Re: Bidi: inserting Japanese paragraphs in Arabic/Farsi document from Philippe Verdy on 2016-11-20 (Unicode Mail List Archive)

From: Philippe Verdy <verdy_p_at_wanadoo.fr>
Date: Sun, 20 Nov 2016 21:19:40 +0100

Note that if you get :

OWT-CIBARA "Japanese2 【Japanese1】" ENO-CIBARA

this means that the first quotation mark is "transparent" and preserves the
RTL direction.
And I don't see then how you can pair the final quotation mark, unless you
consider it as "leading" the ARABIC-TWO part (meaning that you don't pair
these quotation marks at all: only brackets are paired and the
fragment【Japanese1】
is correct (you are using the new Bidi algorithm).
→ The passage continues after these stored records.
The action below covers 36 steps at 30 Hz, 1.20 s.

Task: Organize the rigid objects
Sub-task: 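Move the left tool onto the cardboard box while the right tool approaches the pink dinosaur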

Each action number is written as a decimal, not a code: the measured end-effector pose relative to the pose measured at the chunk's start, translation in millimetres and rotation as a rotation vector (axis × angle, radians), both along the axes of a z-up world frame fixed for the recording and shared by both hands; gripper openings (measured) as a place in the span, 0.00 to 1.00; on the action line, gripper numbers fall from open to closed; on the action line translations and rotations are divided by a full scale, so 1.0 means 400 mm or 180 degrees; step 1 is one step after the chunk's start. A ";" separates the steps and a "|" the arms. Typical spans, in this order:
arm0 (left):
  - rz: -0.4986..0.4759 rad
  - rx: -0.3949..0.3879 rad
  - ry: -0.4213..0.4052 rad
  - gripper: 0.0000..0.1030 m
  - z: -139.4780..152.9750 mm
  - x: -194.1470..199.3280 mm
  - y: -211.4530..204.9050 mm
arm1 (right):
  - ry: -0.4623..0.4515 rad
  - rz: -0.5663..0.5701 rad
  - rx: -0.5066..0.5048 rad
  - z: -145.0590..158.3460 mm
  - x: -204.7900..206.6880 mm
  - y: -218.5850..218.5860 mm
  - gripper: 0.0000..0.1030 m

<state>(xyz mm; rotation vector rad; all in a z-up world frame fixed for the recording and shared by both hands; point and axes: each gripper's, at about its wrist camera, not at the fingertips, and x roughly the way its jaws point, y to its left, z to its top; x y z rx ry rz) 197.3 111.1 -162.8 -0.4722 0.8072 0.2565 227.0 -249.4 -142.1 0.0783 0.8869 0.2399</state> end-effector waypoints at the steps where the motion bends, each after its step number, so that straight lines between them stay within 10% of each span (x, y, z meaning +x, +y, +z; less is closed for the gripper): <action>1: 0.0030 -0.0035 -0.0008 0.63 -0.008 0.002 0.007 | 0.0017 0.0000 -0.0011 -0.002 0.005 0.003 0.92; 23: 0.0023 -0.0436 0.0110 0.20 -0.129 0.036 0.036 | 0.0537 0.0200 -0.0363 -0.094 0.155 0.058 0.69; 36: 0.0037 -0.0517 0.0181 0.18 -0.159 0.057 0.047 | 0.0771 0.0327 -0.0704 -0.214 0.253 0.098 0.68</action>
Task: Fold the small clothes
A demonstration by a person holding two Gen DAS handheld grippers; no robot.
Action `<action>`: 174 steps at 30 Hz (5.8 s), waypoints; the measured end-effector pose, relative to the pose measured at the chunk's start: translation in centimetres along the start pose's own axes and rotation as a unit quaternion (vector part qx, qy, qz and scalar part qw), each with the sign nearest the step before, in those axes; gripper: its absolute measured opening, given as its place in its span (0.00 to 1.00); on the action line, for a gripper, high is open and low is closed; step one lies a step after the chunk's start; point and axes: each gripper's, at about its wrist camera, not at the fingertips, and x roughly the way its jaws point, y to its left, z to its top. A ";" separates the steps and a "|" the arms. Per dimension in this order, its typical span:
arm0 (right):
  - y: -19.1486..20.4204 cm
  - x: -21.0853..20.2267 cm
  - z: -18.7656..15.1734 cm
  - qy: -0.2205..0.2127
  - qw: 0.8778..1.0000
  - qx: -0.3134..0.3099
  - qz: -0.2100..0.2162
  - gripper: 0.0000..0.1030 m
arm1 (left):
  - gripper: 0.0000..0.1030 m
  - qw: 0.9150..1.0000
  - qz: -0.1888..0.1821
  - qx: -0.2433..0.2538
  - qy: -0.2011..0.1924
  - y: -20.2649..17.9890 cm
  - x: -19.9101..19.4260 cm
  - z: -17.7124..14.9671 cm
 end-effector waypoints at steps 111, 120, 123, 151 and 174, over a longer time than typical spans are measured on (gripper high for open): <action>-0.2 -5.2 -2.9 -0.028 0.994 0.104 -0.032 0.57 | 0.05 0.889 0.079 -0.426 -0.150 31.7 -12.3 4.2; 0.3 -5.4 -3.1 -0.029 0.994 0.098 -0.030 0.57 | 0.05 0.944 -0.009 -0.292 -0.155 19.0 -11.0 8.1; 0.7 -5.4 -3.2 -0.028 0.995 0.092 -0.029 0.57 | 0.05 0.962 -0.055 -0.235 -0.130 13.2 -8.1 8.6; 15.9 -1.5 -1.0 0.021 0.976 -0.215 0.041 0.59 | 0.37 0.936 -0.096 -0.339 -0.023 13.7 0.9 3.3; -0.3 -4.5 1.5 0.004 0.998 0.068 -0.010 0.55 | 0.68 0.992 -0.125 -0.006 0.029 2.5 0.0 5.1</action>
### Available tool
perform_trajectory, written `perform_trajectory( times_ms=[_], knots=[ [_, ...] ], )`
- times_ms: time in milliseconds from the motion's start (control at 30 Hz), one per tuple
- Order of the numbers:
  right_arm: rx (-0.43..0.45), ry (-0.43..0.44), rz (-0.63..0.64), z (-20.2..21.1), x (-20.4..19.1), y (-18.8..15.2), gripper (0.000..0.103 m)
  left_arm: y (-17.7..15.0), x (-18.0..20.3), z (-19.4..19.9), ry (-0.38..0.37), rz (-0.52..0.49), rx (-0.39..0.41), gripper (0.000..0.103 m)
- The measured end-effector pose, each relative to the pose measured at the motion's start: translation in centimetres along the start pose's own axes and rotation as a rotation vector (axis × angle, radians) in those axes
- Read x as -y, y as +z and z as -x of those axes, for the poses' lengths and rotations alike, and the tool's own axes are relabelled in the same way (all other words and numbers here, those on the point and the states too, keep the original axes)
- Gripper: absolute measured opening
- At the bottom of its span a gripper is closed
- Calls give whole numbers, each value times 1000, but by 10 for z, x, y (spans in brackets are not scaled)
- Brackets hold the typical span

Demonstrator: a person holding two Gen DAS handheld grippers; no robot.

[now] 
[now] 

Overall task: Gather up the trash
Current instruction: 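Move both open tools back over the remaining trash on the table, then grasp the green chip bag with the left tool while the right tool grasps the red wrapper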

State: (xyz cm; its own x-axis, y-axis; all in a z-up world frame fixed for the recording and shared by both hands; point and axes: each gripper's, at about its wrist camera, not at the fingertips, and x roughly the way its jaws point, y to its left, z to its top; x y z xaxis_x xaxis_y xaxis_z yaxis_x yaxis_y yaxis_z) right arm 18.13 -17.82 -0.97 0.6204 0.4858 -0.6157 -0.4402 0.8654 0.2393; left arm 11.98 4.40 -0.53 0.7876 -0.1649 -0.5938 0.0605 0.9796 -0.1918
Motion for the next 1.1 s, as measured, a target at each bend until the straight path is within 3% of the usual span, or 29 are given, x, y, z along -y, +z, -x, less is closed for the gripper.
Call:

There's still ambiguities for handling pairs of quotation marks (this is
not evident at all and it is language-dependant when some languages do not
distinguish the glyph for the leading and trailing marks, or swap them, for
example with »Deutsch« as opposed to «Italiano» or « français», and it is a
difdicult problem in multilingual documents not only mixing RTL and LTR
scripts and needing the Bidi algorithm, and different LTR languages are
occuring).

For citation of Japanese in Arabic text, I sould suggest using Asian
quotation marks by encoding:

ARABIC-ONE 「【Japanese1】 Japanese2」 ARABIC-TWO

so that Asian quotation marks will unambiguously pair together and you'll
get:

OWT-CIBARA 「Japanese2 【Japanese1】」 ENO-CIBARA

Or because 「」, like also 【】, are unambiguously LTR giving them a strong LTR
direction, you'd then get the best:

OWT-CIBARA 「【Japanese1】 Japanese2」 ENO-CIBARA

But If there are line-wraps in the middle of the Japanese section:

「【Japanese1】 ENO-CIBARA
OWT-CIBARA Japanese2」

notably if you can't mirror the CJK quotation marks

Otherwise if you can mirror these marks :

【Japanese1】┐ ENO-CIBARA
OWT-CIBARA └Japanese2

or without any line-break in the middle of the Japanese quotation :

OWT-CIBARA └Japanese2【Japanese1】┐ ENO-CIBARA

(here I use└ ┐ only as aliases for the mirrored「」, which are not encoded)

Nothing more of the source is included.